Politik : Schröder in Russland: Der Mediengipfel

Christoph von Marschall

Kurz vor der Landung muss die Kanzlermaschine eine Schlecht-Wetter-Front durchqueren, aber im Stadtzentrum von St. Petersburg wird Gerhard Schröder von einer warmen Frühlingssonne begrüßt. 16 Grad in diesen Breiten Anfang April - es wirkt, als lächle der Himmel gütig zu den Versöhnungsriten der Weltkriegsgegner. Bei der Kranzniederlegung vor der "Rodina Matj", (Mutter Heimat), einer zwölf Meter hohen Bronzestatue, trifft Gerhard Schröder zum ersten Mal bei den diesjährigen Regierungskonsultationen auf Wladimir Putin. Auf dem Piskarjow-Gedenkfriedhof liegt eine halbe Million der insgesamt 900 000 Opfer der fast dreijährigen deutschen Belagerung Leningrads, wie St. Peterstburg zu Sowjetzeiten hieß. In die granitene Gedenkmauer am Ende des monumentalen Gräberfeldes sind Verse der russischen Dichterin Olga Bergholz eingeschlagen: "Doch wisse, wenn Du diese Steine siehst: Keiner ist vergessen, und nichts ist vergessen."

In der Erinnerung an das düstere Kapitel scheinen der Kanzler und der Präsident diesmal leichter Gemeinsamkeiten zu finden als bei den aktuellen Fragen: Begleichung der russischen Schulden, die unterschiedliche Haltung zur US-Raketenabwehr, Klagen der deutschen Wirtschaft über Protektionismus des russischen Markts und Behinderungen bei Investitionen.
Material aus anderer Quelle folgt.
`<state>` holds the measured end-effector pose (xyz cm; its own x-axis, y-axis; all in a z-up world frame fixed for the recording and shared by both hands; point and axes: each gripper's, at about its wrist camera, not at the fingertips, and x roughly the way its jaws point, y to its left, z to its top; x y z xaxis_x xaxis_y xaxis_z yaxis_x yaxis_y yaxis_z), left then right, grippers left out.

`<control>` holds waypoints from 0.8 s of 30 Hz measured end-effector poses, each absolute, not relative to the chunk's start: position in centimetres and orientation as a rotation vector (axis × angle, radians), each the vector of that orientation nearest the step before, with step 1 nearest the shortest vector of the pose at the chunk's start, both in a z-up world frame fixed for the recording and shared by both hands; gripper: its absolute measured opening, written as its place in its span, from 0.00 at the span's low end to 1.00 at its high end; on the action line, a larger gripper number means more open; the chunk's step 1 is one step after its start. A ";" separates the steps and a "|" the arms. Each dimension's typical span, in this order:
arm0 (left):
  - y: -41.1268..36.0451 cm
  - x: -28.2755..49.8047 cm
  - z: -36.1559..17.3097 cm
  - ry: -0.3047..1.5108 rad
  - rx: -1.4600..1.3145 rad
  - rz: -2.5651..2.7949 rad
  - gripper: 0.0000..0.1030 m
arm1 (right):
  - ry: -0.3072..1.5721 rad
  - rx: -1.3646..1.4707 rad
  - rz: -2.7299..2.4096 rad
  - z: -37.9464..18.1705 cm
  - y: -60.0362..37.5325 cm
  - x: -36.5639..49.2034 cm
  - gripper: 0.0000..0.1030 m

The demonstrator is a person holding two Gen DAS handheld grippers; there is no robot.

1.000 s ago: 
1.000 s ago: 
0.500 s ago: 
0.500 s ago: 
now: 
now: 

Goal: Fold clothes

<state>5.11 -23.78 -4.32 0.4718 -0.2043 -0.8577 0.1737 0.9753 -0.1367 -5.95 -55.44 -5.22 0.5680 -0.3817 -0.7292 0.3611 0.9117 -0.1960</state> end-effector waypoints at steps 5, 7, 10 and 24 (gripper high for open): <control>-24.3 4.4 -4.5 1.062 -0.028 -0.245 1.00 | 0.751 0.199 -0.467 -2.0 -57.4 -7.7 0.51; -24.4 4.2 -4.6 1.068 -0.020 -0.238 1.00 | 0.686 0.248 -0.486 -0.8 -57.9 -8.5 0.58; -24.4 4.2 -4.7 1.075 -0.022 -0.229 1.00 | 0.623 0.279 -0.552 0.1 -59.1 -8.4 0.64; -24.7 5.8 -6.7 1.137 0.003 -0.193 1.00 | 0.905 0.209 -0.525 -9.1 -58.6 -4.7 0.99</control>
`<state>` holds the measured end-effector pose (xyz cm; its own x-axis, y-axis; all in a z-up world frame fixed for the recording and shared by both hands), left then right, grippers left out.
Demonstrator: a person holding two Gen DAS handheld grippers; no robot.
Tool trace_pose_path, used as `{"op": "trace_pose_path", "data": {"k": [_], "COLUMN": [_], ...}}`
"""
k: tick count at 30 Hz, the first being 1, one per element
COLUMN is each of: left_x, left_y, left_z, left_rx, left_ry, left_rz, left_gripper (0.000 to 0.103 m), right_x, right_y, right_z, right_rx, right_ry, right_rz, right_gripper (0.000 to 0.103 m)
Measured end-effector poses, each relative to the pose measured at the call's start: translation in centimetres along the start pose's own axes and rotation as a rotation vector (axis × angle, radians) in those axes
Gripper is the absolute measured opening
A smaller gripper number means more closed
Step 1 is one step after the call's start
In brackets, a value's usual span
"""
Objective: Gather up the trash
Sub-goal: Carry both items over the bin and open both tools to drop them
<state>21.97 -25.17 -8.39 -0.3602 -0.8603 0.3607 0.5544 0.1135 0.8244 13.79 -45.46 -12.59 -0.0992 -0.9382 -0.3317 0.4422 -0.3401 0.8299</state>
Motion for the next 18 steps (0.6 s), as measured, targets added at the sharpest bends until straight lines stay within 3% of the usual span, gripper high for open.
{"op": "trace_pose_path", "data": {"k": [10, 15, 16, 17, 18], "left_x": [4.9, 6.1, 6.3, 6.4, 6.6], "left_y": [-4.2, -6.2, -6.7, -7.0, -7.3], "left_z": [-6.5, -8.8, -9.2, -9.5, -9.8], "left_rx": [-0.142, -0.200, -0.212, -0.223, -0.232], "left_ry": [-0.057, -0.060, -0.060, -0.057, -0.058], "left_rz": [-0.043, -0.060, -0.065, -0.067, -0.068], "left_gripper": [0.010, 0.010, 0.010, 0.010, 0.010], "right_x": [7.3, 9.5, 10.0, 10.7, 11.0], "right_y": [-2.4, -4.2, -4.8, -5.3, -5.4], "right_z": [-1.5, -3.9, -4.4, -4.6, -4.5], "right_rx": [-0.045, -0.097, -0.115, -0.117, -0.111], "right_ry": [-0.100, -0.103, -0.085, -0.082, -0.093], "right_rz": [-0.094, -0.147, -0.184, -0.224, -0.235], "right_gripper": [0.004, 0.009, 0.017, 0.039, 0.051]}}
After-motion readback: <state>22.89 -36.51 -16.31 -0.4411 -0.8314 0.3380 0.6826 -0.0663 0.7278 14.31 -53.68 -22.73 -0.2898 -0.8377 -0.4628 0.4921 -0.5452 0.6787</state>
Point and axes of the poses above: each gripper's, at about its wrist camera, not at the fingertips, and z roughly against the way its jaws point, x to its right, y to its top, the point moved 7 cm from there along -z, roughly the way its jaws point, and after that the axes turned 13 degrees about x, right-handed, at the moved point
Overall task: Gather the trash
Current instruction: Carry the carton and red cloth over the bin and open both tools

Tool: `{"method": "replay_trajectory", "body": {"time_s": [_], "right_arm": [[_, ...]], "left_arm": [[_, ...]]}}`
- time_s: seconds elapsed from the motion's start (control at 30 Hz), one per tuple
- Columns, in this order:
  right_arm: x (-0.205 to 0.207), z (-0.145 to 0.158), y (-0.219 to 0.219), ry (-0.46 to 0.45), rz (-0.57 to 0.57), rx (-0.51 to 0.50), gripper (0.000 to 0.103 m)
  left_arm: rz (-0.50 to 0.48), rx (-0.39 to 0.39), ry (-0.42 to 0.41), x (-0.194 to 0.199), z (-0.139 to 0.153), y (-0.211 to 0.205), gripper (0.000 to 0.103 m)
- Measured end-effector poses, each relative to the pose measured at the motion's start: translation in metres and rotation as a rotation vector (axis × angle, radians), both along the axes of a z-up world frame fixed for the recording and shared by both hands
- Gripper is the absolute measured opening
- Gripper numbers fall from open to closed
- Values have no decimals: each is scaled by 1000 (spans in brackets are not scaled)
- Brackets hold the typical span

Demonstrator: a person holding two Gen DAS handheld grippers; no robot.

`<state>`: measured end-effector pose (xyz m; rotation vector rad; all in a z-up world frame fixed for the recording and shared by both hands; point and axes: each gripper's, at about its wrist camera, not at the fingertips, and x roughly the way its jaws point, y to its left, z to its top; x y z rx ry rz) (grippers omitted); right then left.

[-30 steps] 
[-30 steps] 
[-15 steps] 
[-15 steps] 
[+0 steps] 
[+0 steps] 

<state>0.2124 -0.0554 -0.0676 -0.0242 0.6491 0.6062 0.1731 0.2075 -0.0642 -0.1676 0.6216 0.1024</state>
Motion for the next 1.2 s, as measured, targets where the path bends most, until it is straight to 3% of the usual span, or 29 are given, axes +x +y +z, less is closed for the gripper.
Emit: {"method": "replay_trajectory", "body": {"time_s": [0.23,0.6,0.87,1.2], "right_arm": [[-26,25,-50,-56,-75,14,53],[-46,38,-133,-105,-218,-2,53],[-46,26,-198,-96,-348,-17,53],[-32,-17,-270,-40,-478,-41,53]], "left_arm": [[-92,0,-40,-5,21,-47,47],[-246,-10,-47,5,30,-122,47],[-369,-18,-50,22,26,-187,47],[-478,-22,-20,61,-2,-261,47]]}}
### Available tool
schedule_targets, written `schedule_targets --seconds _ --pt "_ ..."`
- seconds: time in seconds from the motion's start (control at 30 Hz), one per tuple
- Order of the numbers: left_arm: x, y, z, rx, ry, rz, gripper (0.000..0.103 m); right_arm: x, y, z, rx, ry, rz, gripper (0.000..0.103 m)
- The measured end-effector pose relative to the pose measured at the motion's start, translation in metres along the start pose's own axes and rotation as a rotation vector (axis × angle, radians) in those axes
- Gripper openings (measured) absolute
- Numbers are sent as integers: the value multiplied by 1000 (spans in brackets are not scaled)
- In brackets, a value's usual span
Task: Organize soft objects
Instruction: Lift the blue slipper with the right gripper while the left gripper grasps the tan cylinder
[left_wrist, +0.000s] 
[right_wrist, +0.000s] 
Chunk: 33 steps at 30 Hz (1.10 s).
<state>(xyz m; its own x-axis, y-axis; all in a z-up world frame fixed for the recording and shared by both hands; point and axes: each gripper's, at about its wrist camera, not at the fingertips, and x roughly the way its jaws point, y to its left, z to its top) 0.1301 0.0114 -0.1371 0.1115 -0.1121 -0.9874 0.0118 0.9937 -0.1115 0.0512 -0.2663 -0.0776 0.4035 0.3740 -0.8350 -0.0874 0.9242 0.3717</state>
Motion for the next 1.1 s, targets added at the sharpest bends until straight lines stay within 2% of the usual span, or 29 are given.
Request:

Nachmittags, in der Petersburger Universität, scherzen Putin und Schröder miteinander, während Rektorin Werbizkaja die lange Tradition dieser 1724 von Peter dem Großen gegründeten "Zwölf Kollegien" am Nevaufer erklärt. Sie sind gekommen, um den "Petersburger Dialog" der Zivilgesellschaften zu eröffnen. Zu diesem Zeitpunkt tagt die regierungsunabhängige Runde von Vertretern der Wissenschaft, Kultur und Wirtschaft bereits seit einigen Stunden.

Putin spricht höflich, erwartet sich neue Impulse für die deutsch-russische Partnerschaft, hofft auf eine Ideenbörse. Und er sagt, auch Kritik könne für Regierungen durchaus von Nutzen sein. Eine einlenkende Anspielung auf den Kampf um den Kreml-kritischen Fernsehsender NTW, den der staatliche Energiekonzern Gazprom übernehmen möchte? Am Samstag hatten Zehntausend in Moskau dagegen protestiert. Am Sonntag auch 3000 in St. Petersburg.

Der Kanzler setzt sich für NTW ein - aber indirekt, so wie er es in China mit den Menschenrechten gemacht hat. Gerhard Schröder argumentiert mit ökonomischem Nutzen: "Ohne eine moderne Zivilgesellschaft kann es weder eine funktionierende Demokratie noch eine dauerhaft stabile Marktwirtschaft geben. Ein starkes Russland, wie wir alles es uns wünschen, braucht eine solche Zivilgesellschaft, wie es Medien braucht, die ihre Aufgabe, die Menschen zu informieren und die Macht zu kontrollieren, frei ausüben können."